だが、もっと大きな課題は、実は再編の「中」ではなく「後」にある。たとえば、再編の対象となったグループ会社に、赤字を出している事業があるとしよう。その事業を吸収するか統合するかを決める際、本社の類似部門に統合する判断がされるケースが多い。このとき、本社でその事業を担当する責任者、もしくは再編後の統合会社でその事業を任される人材が必要になる。仮にその人物をA氏とする。

A氏は、本社で同事業を担当していた場合、吸収される側のグループ会社の社長である場合、もしくは外部から新たに登用される場合など、ケースは様々だが、多くの場合、A氏は再編の「後」にアサインされる。再編はすでに決まっており、事業の整理が一段落ついた段階で呼ばれるのだ。

問題はここからだ。再編を決めた段階では、「この事業は今後成長が期待できる」「本社主導で立て直す」という漠然とした意欲はある。だが、その意欲が「事業としての具体的な戦略」や「2〜3年の計画」として明文化されているケースは少ない。本来であれば、M&Aと同じくPMI(Post Merger Integration)フェーズにおいて、A氏を中心に経営企画部門と連携し、組織、業務、人事、財務などの統合計画を詰めるべきだ。しかし、多くの企業では、再編そのものを目的とし、その後の体制整備や戦略策定は「後から考える」ものとして後回しにされる。

その結果、A氏は、統合したが損益はマイナス。組織の風土も異なる。人員整理や設備再配置も済んでいない。という火中の栗を拾わされるような立場になる。しかも、本社の社長がその経緯を理解しているうちはまだ良い。だが、多くの大企業では、社長は2年から3年で交代する。新任の社長にとって、A氏が担っている事業は、「再編したが赤字の部門」でしかないのだ。

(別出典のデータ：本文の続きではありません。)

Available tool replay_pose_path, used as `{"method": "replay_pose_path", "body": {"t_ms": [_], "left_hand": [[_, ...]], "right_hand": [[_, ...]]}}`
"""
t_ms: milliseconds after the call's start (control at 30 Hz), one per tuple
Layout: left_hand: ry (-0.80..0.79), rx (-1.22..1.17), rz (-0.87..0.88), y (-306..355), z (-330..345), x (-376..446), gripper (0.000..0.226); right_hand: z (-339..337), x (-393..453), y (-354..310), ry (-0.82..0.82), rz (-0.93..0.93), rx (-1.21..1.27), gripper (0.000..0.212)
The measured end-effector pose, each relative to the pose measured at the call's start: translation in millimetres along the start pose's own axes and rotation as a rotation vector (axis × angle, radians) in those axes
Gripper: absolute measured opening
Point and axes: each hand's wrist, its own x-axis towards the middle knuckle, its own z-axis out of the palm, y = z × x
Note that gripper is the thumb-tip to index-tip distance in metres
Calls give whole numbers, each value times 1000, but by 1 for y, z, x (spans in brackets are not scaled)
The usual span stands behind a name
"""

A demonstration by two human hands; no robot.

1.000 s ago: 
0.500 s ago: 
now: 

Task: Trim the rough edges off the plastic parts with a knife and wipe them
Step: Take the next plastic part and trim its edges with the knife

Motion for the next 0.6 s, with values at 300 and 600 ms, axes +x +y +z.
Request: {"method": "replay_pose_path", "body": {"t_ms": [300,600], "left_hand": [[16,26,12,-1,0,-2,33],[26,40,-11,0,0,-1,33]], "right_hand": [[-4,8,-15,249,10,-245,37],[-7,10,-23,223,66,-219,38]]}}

たとえA氏が地道に黒字化に向けて努力し、ある程度の成果を上げていたとしても、新体制下では「非中核」「収益性が低い」とされ、最悪の場合は更なる事業売却や縮小、そして人事責任の対象になる。A氏にしてみれば、「自分は会社の命令でやったのに、なぜ責任だけ押し付けられるのか」となる。こうした構造を目の当たりにしてきた事業部長や幹部たちは、再編という言葉に「希望」ではなく「恐怖」を感じ始めていると思う。

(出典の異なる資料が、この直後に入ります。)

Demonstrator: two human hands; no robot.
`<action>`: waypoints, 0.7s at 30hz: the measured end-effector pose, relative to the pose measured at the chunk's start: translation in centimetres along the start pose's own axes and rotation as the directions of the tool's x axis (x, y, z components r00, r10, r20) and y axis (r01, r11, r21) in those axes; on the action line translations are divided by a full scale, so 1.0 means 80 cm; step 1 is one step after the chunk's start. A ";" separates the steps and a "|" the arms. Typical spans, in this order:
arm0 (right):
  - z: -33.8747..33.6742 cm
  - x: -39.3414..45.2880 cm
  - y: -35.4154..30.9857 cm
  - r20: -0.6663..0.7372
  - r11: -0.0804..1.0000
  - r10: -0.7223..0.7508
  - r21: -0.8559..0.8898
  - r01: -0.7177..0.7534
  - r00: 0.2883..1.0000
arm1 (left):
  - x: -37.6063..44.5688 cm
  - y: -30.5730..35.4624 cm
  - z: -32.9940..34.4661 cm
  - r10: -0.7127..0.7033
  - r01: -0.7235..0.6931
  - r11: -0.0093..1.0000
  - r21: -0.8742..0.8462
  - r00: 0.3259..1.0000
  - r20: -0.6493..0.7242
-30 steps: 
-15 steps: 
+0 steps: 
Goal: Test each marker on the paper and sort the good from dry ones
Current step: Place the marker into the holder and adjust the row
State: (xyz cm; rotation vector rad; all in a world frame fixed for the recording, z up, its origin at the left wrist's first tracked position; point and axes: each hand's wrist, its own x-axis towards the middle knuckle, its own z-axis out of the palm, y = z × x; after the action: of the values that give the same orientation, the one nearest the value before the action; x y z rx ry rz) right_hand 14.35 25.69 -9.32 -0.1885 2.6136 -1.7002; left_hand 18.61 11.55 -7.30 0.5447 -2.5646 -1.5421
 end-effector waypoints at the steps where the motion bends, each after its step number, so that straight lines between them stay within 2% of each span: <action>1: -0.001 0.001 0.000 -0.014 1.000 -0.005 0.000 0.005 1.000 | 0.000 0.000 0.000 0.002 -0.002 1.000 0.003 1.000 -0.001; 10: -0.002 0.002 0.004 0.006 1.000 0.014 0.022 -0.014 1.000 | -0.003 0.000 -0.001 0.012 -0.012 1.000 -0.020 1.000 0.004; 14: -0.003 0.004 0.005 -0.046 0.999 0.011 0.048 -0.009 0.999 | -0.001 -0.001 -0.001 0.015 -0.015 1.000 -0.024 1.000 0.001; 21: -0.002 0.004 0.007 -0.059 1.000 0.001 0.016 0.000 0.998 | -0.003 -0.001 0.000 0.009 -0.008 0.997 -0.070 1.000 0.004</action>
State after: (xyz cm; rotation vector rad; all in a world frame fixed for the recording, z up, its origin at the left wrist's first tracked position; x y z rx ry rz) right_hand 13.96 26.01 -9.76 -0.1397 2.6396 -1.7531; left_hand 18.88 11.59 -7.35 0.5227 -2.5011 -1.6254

では、あるべき再編とPMIの姿とは何か。まず第一に、再編を決定する段階から、A氏のような現場の責任者をPMIチームに参画させることが重要だ。紙の上で戦略を描くのではなく、実行者が事前に全体像を共有し、合意を得ながら進めることで、後の責任の分断を防ぐ。

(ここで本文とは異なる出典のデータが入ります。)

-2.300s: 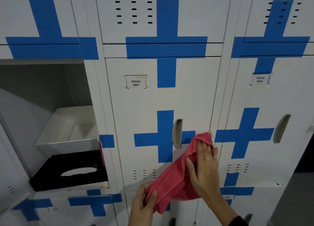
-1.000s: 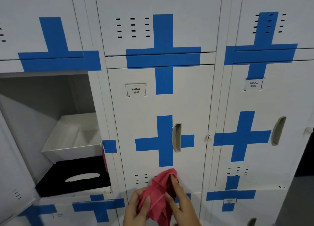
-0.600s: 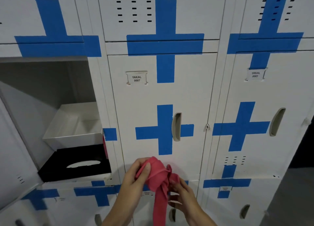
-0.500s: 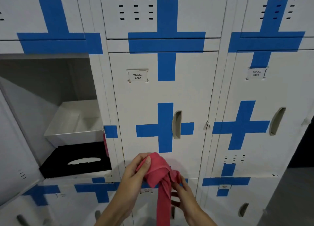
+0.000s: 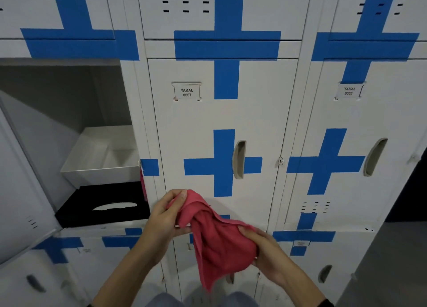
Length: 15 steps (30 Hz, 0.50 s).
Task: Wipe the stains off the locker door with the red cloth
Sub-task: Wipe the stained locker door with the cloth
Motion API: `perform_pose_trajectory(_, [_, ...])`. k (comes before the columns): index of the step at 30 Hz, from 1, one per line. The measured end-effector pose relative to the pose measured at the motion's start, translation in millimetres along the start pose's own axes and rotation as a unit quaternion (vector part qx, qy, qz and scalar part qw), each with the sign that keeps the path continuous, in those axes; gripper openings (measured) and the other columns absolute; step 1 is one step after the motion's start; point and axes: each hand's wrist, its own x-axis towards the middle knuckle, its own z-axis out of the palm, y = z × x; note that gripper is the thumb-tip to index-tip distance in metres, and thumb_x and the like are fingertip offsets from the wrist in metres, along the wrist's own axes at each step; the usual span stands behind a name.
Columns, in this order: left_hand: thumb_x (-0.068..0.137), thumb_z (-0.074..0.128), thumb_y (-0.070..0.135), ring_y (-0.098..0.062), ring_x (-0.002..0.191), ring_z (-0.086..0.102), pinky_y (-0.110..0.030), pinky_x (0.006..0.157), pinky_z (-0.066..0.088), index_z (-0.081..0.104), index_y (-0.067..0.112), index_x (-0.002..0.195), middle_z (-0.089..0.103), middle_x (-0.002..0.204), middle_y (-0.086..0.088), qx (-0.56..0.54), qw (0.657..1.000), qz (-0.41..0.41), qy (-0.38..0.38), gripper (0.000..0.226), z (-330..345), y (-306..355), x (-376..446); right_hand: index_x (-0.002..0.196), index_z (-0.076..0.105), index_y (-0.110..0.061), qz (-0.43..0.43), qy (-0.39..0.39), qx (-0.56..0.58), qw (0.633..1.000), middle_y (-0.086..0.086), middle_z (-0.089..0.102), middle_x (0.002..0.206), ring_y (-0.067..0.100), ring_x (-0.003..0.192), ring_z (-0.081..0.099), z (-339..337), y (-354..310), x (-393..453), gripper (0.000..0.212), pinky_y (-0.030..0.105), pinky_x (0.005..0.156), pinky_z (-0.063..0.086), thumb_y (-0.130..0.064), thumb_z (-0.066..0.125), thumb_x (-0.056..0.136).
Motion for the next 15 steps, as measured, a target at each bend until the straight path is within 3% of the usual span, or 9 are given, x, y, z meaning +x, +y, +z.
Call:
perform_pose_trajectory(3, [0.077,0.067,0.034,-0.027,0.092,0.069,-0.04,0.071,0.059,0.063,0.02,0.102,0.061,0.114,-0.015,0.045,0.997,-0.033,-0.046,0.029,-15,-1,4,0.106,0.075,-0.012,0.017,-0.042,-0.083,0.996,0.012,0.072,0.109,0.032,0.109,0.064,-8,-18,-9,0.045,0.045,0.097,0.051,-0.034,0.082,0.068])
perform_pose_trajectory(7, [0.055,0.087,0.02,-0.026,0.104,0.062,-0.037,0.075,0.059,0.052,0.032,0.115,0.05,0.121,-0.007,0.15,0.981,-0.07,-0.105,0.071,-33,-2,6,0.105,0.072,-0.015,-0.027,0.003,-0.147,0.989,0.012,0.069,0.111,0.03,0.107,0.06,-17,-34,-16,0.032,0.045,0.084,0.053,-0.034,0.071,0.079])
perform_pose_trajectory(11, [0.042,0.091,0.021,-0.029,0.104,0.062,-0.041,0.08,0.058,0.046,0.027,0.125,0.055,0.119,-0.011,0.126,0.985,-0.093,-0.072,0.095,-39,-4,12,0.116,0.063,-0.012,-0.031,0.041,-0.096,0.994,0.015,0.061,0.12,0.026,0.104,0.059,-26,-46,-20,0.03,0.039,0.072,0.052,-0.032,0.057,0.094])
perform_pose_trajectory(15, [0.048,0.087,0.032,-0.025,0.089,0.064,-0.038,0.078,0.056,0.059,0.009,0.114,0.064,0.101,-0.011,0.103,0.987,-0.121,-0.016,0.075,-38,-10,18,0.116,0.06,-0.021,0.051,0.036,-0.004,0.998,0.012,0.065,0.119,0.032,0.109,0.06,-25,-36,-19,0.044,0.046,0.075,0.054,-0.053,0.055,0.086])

第二に、再編後のPMIには成果基準と耐性期間を明確に定めることだ。たとえば、「2年は損益を問わず、組織統合と業務の最適化に集中する」「評価指標は、KPIではなく組織融合度や制度整備の完了度」といった具合である。

第三に、トップマネジメントの交代リスクに備え、PMI方針の継続性を制度化しておくことが欠かせない。社長が変わってもPMIの基本方針は役員会で保持され、途中でぶれることがないという構造的な裏打ちが必要だ。

そして最後に、リスクを引き受ける人材への敬意と保障を明文化することだ。うまくいかなかったときに、個人の責任ではなく、組織として再編に取り組んだ結果だと認識し、次の挑戦を許容する文化がなければ、再編に本気で取り組む人材は出てこない。

再編とは、スキームや法務の話ではなく、「人の信頼」の話なのだ。そこに希望を描けるかどうか。いま、多くの企業がその本質を見つめ直すときに来ているのではないか。